You're talking about a novel and new idea from an organization who's mission to archive and preserve the Internet's knowledge.
You're talking about an organization that was sued by publishers, and where the publishers won.
And you're talking about an organization that complied with the Court's order and discontinued it's service.
You're also talking about an organization that, when it launched said "National Emergency Library", was not breaking any Copyright law.
It wasn't only until Publishers sued, and won, where a Court determined that the Internet Archive was not entitled to Fair Use for the National Emergency Library.
At least in the US, every one accused of a crime or violating a regulation is presumed innocent and is emphatically not guilty until either a Judge or a Jury convicts them.

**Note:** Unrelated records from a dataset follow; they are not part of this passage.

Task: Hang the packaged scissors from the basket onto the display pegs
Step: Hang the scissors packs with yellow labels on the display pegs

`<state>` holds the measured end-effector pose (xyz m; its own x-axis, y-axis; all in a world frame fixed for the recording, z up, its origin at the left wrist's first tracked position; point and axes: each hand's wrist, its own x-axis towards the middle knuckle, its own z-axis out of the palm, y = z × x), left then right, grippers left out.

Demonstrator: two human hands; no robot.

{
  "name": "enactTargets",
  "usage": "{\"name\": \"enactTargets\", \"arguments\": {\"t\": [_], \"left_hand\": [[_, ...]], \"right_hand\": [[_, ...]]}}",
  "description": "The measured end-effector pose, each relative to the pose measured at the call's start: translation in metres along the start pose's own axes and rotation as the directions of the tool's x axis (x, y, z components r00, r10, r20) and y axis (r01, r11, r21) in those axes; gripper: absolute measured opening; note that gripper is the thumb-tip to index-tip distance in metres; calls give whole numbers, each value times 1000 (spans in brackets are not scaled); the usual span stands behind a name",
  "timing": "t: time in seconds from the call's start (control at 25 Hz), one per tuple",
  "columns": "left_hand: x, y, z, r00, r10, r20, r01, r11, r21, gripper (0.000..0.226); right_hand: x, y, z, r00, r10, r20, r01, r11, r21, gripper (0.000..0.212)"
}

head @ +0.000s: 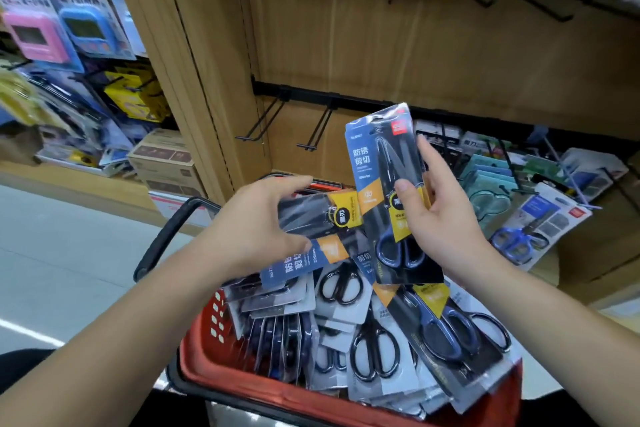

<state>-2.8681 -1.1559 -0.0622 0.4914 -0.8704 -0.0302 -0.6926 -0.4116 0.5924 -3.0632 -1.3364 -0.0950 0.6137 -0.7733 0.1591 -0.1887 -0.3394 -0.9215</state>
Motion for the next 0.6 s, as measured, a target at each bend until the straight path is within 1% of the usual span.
{"name": "enactTargets", "arguments": {"t": [0.04,0.08,0.16,0.24,0.36,0.44,0.6], "left_hand": [[-2,4,-9,1000,12,-6,-12,995,-97,102],[-2,5,-17,998,26,-48,-35,979,-199,108],[-2,4,-29,987,10,-163,-78,905,-418,106],[-1,2,-32,974,-50,-223,-102,779,-619,90],[6,-1,-33,941,-143,-306,-164,599,-784,58],[9,-3,-28,942,-189,-277,-166,454,-875,45],[16,6,-3,967,-212,-143,-67,329,-942,33]], "right_hand": [[0,0,0,1000,-17,-18,17,1000,-2,68],[1,0,1,999,-38,-35,38,999,-3,68],[4,0,3,996,-59,-73,59,998,-10,68],[7,-2,4,993,-47,-109,46,999,-8,68],[8,-7,5,989,-43,-142,44,999,-1,68],[6,-13,7,993,-51,-102,54,998,27,68],[1,-21,19,996,-88,30,86,995,57,66]]}}
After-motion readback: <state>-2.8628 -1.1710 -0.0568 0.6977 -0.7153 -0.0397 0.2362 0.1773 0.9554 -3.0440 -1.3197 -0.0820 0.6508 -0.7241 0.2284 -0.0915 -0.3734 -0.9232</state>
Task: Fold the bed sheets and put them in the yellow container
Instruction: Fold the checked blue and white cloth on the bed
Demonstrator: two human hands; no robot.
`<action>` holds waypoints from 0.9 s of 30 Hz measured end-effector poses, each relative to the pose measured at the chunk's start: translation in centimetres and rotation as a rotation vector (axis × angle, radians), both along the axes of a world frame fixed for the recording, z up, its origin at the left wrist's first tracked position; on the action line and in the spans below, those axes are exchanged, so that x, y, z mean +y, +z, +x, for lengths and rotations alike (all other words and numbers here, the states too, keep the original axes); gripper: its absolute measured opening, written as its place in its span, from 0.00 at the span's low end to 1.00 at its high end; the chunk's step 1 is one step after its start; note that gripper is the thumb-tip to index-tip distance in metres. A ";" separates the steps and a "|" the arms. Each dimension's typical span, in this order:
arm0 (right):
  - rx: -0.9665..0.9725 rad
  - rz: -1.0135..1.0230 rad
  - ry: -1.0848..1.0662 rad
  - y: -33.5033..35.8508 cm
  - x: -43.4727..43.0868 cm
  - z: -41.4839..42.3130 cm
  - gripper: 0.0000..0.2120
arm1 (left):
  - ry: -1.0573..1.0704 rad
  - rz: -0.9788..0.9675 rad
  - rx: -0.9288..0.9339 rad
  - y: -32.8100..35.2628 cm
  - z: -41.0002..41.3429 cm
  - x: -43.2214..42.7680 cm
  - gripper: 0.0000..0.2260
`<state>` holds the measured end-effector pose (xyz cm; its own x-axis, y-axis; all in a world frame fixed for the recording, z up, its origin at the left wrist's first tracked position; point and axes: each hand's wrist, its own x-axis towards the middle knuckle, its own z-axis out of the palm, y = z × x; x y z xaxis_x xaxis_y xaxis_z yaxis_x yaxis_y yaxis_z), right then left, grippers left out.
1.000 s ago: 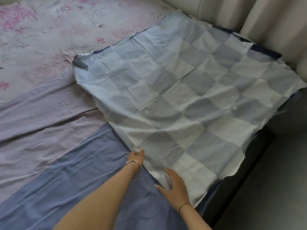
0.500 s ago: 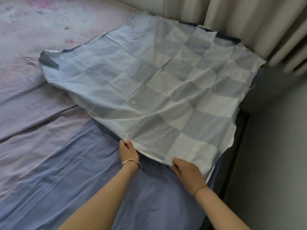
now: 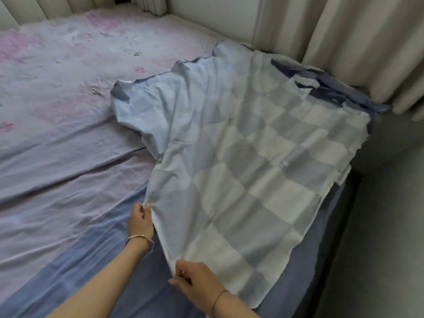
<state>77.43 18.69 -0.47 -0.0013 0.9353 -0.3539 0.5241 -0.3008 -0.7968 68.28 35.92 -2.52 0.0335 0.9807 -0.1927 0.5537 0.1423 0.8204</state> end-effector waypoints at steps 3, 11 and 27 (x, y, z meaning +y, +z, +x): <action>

So, to respond and answer your original question:
> What about the "National Emergency Library"?
What about it?
😎
https://blog.archive.org/2020/03/24/announcing-a-national-emergency-library-to-provide-digitized-books-to-students-and-the-public/
> To address our unprecedented global and immediate need for access to reading and research materials, as of today, March 24, 2020, the Internet Archive will suspend waitlists for the 1.4 million (and growing) books in our lending library by creating a National Emergency Library to serve the nation’s displaced learners. This suspension will run through June 30, 2020, or the end of the US national emergency, whichever is later.